To understand the essence of the celebration of Mid-Pentecost, let us recall the mystery of the Paschal Dogma. The resurrected Lord Jesus appeared to the Apostles for the required number of days. The resurrected Lord Jesus spoke to the disciples about the mysteries of the Kingdom of God.

 It was in the light of these appearances of the Saviour that the Apostles wrote the New Testament texts which were included in the canon of the Holy Books of Scripture under the name of the Gospels and Acts of the Apostles. These New Testament texts are an example and a model, a normative norm, of all the proclamation and teaching of the Church for all time. They are the Paschal reading of all “that the Lord Jesus did and taught from the beginning” (Acts 1:1).

 On Mid-Pentecost, during the divine service, an excerpt from the Gospel of John is read, in which the Lord Jesus, in the face of those who accuse Him in the Jerusalem Temple, proclaims His Messiahship. “But in the middle of the feast Jesus entered the temple and taught,” say the initial words of this gospel reading (John 7:14-30).

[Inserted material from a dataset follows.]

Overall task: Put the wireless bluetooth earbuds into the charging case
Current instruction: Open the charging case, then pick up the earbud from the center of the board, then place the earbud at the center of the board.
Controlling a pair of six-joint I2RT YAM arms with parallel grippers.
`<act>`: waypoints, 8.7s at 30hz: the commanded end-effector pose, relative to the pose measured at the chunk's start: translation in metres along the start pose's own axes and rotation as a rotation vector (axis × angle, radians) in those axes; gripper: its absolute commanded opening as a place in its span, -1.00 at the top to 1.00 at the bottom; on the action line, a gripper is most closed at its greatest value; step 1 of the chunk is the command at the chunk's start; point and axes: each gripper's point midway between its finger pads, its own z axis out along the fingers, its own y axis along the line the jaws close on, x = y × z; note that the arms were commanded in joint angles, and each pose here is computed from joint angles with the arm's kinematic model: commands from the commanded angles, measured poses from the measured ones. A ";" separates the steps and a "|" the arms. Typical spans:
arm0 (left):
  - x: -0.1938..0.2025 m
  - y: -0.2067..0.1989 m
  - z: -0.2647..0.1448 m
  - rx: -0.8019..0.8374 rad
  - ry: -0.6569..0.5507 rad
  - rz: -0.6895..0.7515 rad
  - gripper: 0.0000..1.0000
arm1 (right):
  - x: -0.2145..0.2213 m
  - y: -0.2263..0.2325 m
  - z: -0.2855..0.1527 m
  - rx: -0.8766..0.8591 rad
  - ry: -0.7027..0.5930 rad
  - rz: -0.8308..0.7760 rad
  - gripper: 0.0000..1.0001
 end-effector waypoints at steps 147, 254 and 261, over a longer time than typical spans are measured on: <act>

 This reading allows us to come close to understanding how the Apostolic Community, in the light of the Resurrection, remembered the words of the Lord Jesus as the Messianic manifestation of the Spirit that had already taken place. The Mystery of the Resurrection gave a new and complete understanding of what He had previously said in earthly life. On the Day of Mid-Pentecost, the Church, as a Society of Believers, partakes in the mystery of connecting the Paschal perspective with the events of the Earthly Life of the Lord.

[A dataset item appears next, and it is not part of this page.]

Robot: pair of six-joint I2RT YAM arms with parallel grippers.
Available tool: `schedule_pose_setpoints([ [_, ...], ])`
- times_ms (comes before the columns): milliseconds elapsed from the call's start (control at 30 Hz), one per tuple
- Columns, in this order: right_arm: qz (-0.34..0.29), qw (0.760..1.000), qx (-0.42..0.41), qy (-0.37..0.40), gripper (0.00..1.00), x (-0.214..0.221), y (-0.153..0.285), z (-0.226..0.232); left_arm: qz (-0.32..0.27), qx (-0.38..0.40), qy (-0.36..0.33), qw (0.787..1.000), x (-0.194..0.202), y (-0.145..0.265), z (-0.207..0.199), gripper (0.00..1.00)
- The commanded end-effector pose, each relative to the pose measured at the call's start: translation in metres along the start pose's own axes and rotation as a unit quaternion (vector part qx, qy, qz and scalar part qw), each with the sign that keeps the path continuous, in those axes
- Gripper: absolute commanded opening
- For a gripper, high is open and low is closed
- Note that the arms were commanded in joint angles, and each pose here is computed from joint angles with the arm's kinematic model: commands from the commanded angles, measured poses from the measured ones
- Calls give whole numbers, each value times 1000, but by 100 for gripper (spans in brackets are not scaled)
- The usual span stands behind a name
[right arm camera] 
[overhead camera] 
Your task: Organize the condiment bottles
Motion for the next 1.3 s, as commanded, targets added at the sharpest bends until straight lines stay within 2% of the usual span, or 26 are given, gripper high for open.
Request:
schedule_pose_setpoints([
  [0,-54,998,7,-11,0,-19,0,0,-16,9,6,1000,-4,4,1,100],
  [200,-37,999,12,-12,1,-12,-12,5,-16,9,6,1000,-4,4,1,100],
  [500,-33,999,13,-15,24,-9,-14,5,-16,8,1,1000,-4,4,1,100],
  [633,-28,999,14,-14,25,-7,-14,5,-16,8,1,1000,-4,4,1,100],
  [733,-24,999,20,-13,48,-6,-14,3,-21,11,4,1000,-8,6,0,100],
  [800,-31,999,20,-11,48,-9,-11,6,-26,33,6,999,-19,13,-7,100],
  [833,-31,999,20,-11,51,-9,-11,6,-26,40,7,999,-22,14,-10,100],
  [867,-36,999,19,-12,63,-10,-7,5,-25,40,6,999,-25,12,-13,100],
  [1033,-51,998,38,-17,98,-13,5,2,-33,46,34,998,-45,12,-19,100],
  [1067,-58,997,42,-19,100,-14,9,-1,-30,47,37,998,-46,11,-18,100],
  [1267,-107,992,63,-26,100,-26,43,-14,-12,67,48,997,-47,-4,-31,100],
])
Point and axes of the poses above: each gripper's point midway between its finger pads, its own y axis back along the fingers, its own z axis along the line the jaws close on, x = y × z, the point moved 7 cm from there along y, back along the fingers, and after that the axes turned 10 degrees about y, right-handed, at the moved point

 Finally, Mid-Pentecost is also a reminder of how each day brings the Church and the Universe closer to the Eschatological Meeting with the Lord. The Second Coming is the Faith of the Church, part of the Paschal Dogma. The Feast of Mid-Pentecost symbolises half of the life path of every person and the whole human history that has already been passed.

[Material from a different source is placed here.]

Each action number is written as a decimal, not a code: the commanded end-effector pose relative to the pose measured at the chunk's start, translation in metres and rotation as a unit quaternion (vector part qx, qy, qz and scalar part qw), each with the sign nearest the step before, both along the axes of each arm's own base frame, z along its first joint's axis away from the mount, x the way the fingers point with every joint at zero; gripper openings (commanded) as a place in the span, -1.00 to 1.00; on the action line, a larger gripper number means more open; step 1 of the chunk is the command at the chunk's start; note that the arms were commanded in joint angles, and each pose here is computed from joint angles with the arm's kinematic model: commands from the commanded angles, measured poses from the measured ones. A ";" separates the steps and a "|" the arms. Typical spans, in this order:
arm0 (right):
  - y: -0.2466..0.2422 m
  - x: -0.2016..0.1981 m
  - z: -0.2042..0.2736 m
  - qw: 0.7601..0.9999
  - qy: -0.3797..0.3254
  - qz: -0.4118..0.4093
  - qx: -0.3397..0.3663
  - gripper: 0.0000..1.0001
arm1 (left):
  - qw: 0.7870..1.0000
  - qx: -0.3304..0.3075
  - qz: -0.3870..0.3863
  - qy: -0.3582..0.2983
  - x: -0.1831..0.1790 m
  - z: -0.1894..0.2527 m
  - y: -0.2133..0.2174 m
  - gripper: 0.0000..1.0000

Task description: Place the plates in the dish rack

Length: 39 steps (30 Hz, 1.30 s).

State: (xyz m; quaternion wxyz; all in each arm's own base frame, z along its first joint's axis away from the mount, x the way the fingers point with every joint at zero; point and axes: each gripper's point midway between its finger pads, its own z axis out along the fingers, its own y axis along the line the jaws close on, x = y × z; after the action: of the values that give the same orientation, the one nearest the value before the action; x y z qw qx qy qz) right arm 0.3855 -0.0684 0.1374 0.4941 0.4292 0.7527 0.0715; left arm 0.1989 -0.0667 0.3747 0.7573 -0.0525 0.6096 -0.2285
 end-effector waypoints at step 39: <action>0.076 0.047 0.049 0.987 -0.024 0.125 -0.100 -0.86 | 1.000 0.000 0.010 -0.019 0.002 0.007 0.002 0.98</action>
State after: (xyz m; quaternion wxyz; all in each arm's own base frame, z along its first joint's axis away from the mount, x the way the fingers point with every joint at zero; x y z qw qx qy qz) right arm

 The resurrection is not a return and therefore the corporeality of the Lord Jesus acquiring all those perfections that the divine nature possesses. The Lord Jesus could appear sovereignly when He Himself desired it. The repeated suddenness of His Paschal appearances became the moment of contact of the Paschal Presence with the beginning of the Second – Final and Irrevocable – Coming of the Lord.

 Belief in the Resurrection of the Lord Jesus from the dead gives Christianity a salutary incompleteness, makes it thirsty looking into the future. After all, the belief in the Resurrection of Christ from the dead is closely connected with the expectation of a general resurrection of the dead at the end of history. “I believe in the resurrection of the flesh,” says the Apostolic Creed.

 So, what God accomplished in the Resurrection of Christ, the Messiah hastens to become the heritage of everyone, to fill the bones sleeping in the earth with life (Ezek. 37:3), to become the property of all. In the language of the Bible and Theology, Easter, by the gift of faith in Christ Jesus, acquires a future, eschatological dimension. “Behold, I come quickly, and my reward is with me. And the Spirit and the bride say: Come! And let him who hears say: Come! Amen. Her, come, Lord Jesus,” says the Book of the Apocalypse (Apocalypse 22;12,17–20). The Church, as the Society of Believers and the Bride of Christ, together with the saints of the Living God, is already here and now waiting for the return of the Lord Jesus from Heaven. This expectation must be fulfilled soon.